§ DESCRIPTION OF THE TASK
In full and without alteration, give the listing again.
══════
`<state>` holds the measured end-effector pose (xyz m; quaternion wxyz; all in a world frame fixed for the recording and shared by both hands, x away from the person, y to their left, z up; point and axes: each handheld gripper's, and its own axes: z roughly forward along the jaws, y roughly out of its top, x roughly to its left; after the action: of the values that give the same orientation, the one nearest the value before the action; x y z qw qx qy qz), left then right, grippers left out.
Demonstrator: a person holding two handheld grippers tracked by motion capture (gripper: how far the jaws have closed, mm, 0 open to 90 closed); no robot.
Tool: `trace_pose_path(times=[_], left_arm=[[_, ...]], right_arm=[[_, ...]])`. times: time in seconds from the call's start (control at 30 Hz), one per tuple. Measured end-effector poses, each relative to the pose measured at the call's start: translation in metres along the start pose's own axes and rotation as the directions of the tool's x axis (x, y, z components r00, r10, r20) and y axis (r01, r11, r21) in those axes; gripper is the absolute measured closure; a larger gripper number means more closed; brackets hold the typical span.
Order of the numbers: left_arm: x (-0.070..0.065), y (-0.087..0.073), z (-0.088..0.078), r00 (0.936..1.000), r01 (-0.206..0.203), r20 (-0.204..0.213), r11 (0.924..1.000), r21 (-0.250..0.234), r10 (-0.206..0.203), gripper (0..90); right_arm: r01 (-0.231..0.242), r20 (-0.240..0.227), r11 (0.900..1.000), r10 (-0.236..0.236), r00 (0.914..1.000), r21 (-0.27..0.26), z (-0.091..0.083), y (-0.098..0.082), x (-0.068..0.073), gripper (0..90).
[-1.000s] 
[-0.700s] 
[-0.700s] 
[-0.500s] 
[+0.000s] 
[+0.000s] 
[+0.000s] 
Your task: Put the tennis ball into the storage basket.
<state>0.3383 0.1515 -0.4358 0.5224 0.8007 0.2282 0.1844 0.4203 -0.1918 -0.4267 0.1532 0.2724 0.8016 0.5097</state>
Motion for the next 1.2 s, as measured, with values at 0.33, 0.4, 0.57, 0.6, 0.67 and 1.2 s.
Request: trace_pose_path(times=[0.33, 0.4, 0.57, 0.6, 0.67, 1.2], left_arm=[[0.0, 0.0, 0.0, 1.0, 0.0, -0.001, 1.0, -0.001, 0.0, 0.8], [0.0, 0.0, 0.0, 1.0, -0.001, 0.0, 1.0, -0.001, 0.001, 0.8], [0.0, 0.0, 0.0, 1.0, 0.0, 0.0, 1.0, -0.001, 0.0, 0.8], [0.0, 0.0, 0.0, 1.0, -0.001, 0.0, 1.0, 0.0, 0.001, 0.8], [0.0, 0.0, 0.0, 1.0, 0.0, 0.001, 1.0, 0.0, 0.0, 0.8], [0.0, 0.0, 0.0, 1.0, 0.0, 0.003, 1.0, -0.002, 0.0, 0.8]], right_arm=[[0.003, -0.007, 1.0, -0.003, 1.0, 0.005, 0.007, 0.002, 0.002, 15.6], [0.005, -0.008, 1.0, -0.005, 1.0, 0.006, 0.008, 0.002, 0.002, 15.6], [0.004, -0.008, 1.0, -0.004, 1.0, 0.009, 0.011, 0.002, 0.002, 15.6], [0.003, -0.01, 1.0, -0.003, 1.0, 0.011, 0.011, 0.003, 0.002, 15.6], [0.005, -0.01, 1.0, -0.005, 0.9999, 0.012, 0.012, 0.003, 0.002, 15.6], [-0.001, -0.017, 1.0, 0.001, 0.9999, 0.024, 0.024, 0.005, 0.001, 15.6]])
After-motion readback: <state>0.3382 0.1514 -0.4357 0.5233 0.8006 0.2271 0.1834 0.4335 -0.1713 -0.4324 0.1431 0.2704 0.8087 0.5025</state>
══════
§ RESULT FOR THIS TASK
`<state>` holds the measured end-effector pose (xyz m; quaternion wxyz; all in a world frame fixed for the recording and shared by both hands, x away from the person, y to their left, z up; point and axes: each handheld gripper's, and its own axes: z roughly forward along the jaws, y roughly out of its top, x roughly to its left; after the action: of the values that give the same orientation, the one nearest the value before the action; x y z qw qx qy qz), left then right, grippers left out.
Demonstrator: a person holding two handheld grippers tracked by motion capture (gripper: how far the jaws have closed, mm, 0 open to 90 closed); no robot.
Tool: `trace_pose_path(times=[_], left_arm=[[_, ...]], right_arm=[[_, ...]])`. times: time in seconds from the call's start (control at 30 Hz), one per tuple. Measured end-effector poses, each relative to the pose measured at the call's start: translation in metres along the start pose's own axes and rotation as the directions of the tool's x axis (x, y, z components r00, r10, r20) and y axis (r01, r11, r21) in those axes; gripper is the absolute measured closure; a larger gripper number means more closed; brackets hold the typical span.
Order of the numbers: left_arm: x (-0.070..0.065), y (-0.087..0.073), z (-0.088..0.078), r00 (0.936..1.000), r01 (-0.206..0.203), r20 (-0.204..0.213), r11 (0.924..1.000), r21 (-0.250..0.234), r10 (-0.206..0.203), gripper (0..90); right_arm: r01 (-0.231..0.242), r20 (-0.240..0.227), r11 (0.900..1.000), r10 (-0.236..0.236), r00 (0.914..1.000), r21 (-0.27..0.26), z (-0.091..0.083), y (-0.098..0.082), x (-0.068..0.073), gripper (0..90).
[-1.000s] 
[-0.700s] 
[-0.700s] 
[-0.500s] 
[+0.000s] 
[+0.000s] 
[+0.000s] 
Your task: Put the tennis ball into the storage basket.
<state>0.3383 0.1515 -0.4358 0.5224 0.8007 0.2282 0.1844 0.4203 -0.1918 -0.4267 0.1532 0.2724 0.8016 0.5097</state>
Motion for the next 1.2 s, as measured, with values at 0.33, 0.4, 0.57, 0.6, 0.67 and 1.2 s.
Request: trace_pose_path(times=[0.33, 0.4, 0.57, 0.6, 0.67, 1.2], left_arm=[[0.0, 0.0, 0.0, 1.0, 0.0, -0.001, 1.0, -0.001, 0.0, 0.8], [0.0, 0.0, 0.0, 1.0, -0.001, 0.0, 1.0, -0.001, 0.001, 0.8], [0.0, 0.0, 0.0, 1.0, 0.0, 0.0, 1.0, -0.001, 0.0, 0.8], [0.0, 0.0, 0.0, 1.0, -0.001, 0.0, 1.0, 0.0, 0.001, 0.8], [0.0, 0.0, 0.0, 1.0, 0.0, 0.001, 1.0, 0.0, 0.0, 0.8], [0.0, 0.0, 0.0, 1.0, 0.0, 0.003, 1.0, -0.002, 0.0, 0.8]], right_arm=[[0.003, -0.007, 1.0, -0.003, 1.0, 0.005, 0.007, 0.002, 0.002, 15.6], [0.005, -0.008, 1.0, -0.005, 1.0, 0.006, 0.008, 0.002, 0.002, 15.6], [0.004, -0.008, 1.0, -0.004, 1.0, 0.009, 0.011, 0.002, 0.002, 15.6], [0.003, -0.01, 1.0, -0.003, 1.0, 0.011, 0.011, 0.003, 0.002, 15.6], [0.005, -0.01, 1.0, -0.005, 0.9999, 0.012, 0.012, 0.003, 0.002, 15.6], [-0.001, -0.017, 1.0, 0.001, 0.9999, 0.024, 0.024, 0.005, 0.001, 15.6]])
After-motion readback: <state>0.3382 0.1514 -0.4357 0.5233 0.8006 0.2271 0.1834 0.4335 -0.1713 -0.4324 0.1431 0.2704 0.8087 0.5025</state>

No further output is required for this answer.